A Tel Aviv-based medical company is revolutionizing the healthcare industry by using blockchain technology to securely distribute standardized healthcare data. Briya, founded in 2020, could drive the next cycle of medical innovation, according to leaders at the firm.
The venture capital world has taken notice. Briya emerged from stealth mode in April with a reported $5.5 million in seed funding from venture capital firm Amiti Ventures, software investor Insight Partners, and medical device investor Innocare Health Investments.
Many healthcare professionals have detailed the languid pace at which data is shared between practices, hospitals, and researchers pioneering treatments. And yet, platforms that bring real-time data to medical professionals do not exist in healthcare systems. Many hospitals and universities use dated systems to aggregate and analyze healthcare data.

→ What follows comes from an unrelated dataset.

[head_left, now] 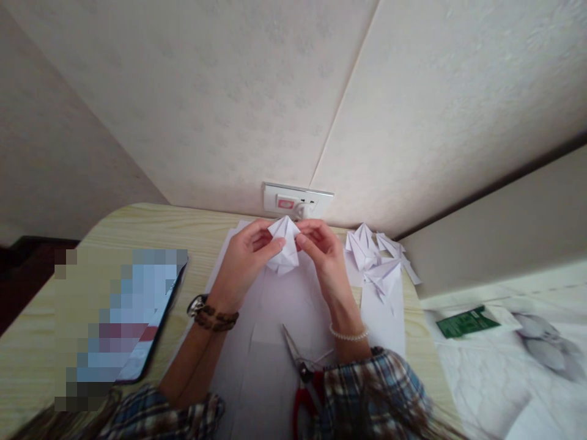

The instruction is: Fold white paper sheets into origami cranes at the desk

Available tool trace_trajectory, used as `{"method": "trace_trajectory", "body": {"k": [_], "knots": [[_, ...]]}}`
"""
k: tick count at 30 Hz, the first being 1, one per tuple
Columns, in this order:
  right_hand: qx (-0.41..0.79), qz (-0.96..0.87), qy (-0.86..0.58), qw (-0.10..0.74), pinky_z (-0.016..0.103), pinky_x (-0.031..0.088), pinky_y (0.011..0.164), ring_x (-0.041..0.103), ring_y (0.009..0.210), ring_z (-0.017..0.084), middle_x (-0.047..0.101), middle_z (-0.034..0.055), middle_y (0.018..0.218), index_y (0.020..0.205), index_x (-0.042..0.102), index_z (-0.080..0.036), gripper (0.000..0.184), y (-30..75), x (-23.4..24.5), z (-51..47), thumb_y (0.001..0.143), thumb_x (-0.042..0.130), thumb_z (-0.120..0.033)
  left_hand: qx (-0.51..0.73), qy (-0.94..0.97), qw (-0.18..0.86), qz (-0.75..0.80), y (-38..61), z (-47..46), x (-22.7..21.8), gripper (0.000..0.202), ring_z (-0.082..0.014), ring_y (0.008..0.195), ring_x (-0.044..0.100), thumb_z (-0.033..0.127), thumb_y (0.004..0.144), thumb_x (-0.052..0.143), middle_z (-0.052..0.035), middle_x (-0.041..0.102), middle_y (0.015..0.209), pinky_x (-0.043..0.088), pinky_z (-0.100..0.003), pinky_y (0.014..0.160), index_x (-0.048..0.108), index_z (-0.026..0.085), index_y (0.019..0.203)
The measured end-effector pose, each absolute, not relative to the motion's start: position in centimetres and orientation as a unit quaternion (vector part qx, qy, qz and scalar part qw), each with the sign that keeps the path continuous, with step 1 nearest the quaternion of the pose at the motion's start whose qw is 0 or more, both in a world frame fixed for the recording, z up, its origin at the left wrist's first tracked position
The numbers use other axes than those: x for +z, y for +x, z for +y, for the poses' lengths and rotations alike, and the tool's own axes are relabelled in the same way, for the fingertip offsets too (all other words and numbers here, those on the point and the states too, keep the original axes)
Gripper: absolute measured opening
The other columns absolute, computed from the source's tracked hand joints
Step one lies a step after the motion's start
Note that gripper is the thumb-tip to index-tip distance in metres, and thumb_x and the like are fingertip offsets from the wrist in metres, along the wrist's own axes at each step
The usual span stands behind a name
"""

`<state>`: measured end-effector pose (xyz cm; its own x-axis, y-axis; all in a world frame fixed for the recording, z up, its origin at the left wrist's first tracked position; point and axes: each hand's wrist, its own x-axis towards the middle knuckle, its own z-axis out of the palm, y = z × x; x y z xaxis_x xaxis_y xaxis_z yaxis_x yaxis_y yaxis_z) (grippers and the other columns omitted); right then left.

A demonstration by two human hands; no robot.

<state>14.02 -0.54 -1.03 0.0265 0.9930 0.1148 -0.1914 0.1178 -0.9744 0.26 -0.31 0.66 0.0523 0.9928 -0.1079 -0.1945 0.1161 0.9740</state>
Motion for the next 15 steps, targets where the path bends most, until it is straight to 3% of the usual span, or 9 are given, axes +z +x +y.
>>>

Briya executives say that decentralizing this process is the key to making data sharing faster and more secure. “The main concept of blockchain is to ensure trust in the decentralized world,” said Guy Tish, co-founder and chief technology officer at Briya.
“For decades, two organizations that wanted to exchange something would use a third-party organization such as a bank or government to make the transaction. Briya deals with sensitive data peer-to-peer, without a middleman, to dramatically minimize the potential for any kind of attack,” Tish said.
This application of blockchain technology to the healthcare space could significantly improve access to data, according to Briya co-founder and CEO David Lazerson. Health records are difficult to access for global populations or even patients outside of a hospital’s system. And since the systems themselves are not standardized, Lazerson said, it makes it increasingly difficult to share data securely.
“Companies have started to store data in the cloud—no matter the kind of data—because data is power,” said Lazerson. “While this approach works for most industries, it is unacceptable in the medical industry, and especially for patient data, as the cloud creates an abundance of privacy concerns.”
Typically, healthcare data is stored in the cloud or passed through a server before a researcher gains access to the data themselves. This method of data exchange ends in the same result—relevant data sets—but is neither private nor secure.
The path to future medical breakthroughs is in healthcare data, where Lazerson sees huge potential in using blockchain to accelerate time-to-medicine.
Unlike existing methods, blockchain is able to provide maximum privacy and security on both ends of the data exchange. Decentralized architecture offers secure, live data in an approach focused on patient privacy.
“Blockchain has been an enterprise-ready technology for decades. The core capabilities never changed, but financial applications hugely increased its popularity in the past few years,” Lazerson said.
“[Blockchain] was branded as ‘an underground financial technology’ that kept enterprises far away. We believe that taking an institutional approach to blockchain will highlight its advantages and bring Briya to decision-makers in the healthcare industry,” Lazerson said.
There are some compelling trends in blockchain gaining popularity outside of finance, according to Ruth Levi Lotan, a blockchain expert and advisor for Briya.
“Enterprises are opening up to payments in crypto use [decentralized finance] and are thus more inclined to learn about the underlying technologies and enabled applications,” Lotan said. “Scalability and privacy solutions allow a new wave of possibilities for enterprises to utilize blockchains.”
Lotan said that new trends in governance frameworks could allow for innovative cooperation. A lot of this confidence, she said, comes from security and immutability. Potential leaks of sensitive information are all too prevalent in systems that store personal data, so thus inconsistent and manual enforcement of standards. Protecting medical data is necessary not only for individual privacy, but also for hospital compliance.
Blockchain technology may hold the key to security on both sides. The nature of Briya’s data exchange platform can ensure HIPAA compliance to focus on patient privacy, Lotan said.
Lazerson is optimistic about the platform’s ability to provide secure data to medical professionals. An algorithm similar to a fraud detection one blocks any attempt to violate privacy regulations. Briya can validate data through blockchain, then securely make that data available around the world at lightning speed.
Scientists can examine real-time data to keep up with the evolution of COVID-19 and possibly snuff out novel viruses before they spread. Live data is crucial in making progress to solve any ailment without a cure, from cancer to viruses to autoimmune diseases.
Secure, easily accessible data can help doctors and researchers find state-of-the-art treatments to heal patients. When shared the right way, data is a force with the potential to disrupt the medical field.